帰ってきたヒトラー。

「笑っちゃうけど、笑いごとじゃない」って映画。
ティムール・ヴェルメシュの原作は、ドイツ国内で200万部を売り上げた超ベストセラーだそうだ。

アドルフ・ヒトラー、1945年4月30日、ベルリンの総統本部地下壕でエヴァ・ブラウンと共に自殺した。
そのヒトラーが現代のベルリンにタイムスリップしてくる。
『帰ってきたヒトラー』、監督はデヴィッド・ヴェンド。コメディであり、恐ろしげな映画でもある。

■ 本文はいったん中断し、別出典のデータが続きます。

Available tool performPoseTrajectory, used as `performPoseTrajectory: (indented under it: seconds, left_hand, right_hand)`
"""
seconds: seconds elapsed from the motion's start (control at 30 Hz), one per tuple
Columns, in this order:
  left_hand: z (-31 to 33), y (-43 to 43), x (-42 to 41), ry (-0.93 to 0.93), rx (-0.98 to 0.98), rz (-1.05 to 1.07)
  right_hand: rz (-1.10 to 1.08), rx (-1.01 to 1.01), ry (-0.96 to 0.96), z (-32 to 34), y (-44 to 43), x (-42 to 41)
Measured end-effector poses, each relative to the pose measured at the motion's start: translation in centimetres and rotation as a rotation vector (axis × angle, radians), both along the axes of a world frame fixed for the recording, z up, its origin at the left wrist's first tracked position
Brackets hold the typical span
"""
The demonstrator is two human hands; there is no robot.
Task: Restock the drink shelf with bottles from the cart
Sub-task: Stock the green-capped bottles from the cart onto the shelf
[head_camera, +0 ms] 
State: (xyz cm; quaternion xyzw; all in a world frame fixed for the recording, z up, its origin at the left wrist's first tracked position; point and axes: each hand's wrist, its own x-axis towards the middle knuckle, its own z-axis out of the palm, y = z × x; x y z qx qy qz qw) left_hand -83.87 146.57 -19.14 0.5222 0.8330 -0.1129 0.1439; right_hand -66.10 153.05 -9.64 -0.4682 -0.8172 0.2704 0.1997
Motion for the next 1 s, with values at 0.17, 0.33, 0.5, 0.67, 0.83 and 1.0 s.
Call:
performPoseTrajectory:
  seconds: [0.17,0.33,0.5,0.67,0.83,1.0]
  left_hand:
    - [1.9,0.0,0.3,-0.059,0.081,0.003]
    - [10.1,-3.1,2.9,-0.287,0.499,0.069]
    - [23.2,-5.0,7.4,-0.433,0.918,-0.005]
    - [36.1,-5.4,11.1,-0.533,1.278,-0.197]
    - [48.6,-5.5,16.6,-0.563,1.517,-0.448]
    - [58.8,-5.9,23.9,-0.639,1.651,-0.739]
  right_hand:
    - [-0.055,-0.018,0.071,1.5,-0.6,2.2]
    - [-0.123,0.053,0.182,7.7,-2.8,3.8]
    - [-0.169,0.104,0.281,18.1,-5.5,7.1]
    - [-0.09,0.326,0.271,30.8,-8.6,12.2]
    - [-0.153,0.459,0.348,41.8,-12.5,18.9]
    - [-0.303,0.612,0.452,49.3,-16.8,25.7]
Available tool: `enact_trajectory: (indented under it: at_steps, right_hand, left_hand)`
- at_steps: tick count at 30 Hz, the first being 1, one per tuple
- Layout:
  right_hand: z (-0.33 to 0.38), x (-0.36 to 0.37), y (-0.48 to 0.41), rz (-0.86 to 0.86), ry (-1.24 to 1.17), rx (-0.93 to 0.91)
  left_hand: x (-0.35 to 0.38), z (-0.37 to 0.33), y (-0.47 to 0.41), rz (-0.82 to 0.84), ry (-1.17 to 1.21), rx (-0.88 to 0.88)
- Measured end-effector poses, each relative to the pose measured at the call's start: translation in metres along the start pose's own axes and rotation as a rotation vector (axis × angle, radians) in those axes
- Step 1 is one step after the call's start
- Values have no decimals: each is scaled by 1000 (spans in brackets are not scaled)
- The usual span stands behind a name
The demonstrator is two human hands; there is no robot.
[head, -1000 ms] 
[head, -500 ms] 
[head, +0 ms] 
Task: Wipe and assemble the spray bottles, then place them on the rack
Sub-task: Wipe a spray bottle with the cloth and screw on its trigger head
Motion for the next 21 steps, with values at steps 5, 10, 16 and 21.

ベルリンの公園で、その風貌、風姿がどこやらあのヒトラーに似ている男が目を覚ます。

こういう具合に。お待たせーって。

1945年に死んだはずのヒトラー、21世紀、2014年のベルリンに蘇える。
ヒトラーが帰ってきた。

ヒトラーが目覚めたのは、2014年。ヒトラー、キオスクの新聞で2014年であることを確認する。
ヒトラー、キオスクで働いたりするが、その内テレビ局のディレクターに目をつけられる。ふたりでドイツのあちこちを行脚し、その様を映像に写し撮る。
皆、2014年に蘇えった男をヒトラーのそっくりさん、モノマネ芸人と受けとっている。ヒトラーに似た男はインターネットも知り、自らの主義主張を伝えるには面白い道具だ、と感じている。何しろ弁舌には長けている。テレビ局の主導権争いにも巻きこまれる。

ドイツでも若年層の貧困問題、移民問題、流れこむ難民問題、さまざまな問題を抱えている。そのような時こそ、ヒトラーの得意とするところ。ネオナチの連中との遭遇もある。

とても巧妙なプロットが幾重にも出てくる。が、思いに残るのは、ひとりの老婆の言葉。
「その時も皆が彼のことを・・・、最初のうちは。そして全員殺された」、との。
問題は、ここなんだ。

「あんたは誰だ」、「ドイツ国民が私を選んだのだ」。
そうなんだ。ヒトラーもドイツ国民の民主的な選挙によって選ばれたんだ。ドイツ国民が選んだのである。
このこと、現代にも通じることである。
世界の指導者、金正恩(習近平もそうかな)、を除き、ほとんどのリーダーは、その国民が選挙によって選んだものである。が、民主的な選挙によってとんでもないリーダーを選ぶ、ということが起こり得る。
後でしまったと思っても、それは後の祭り。
近場では、昨日、パリ協定からの離脱を表明した男の例がある。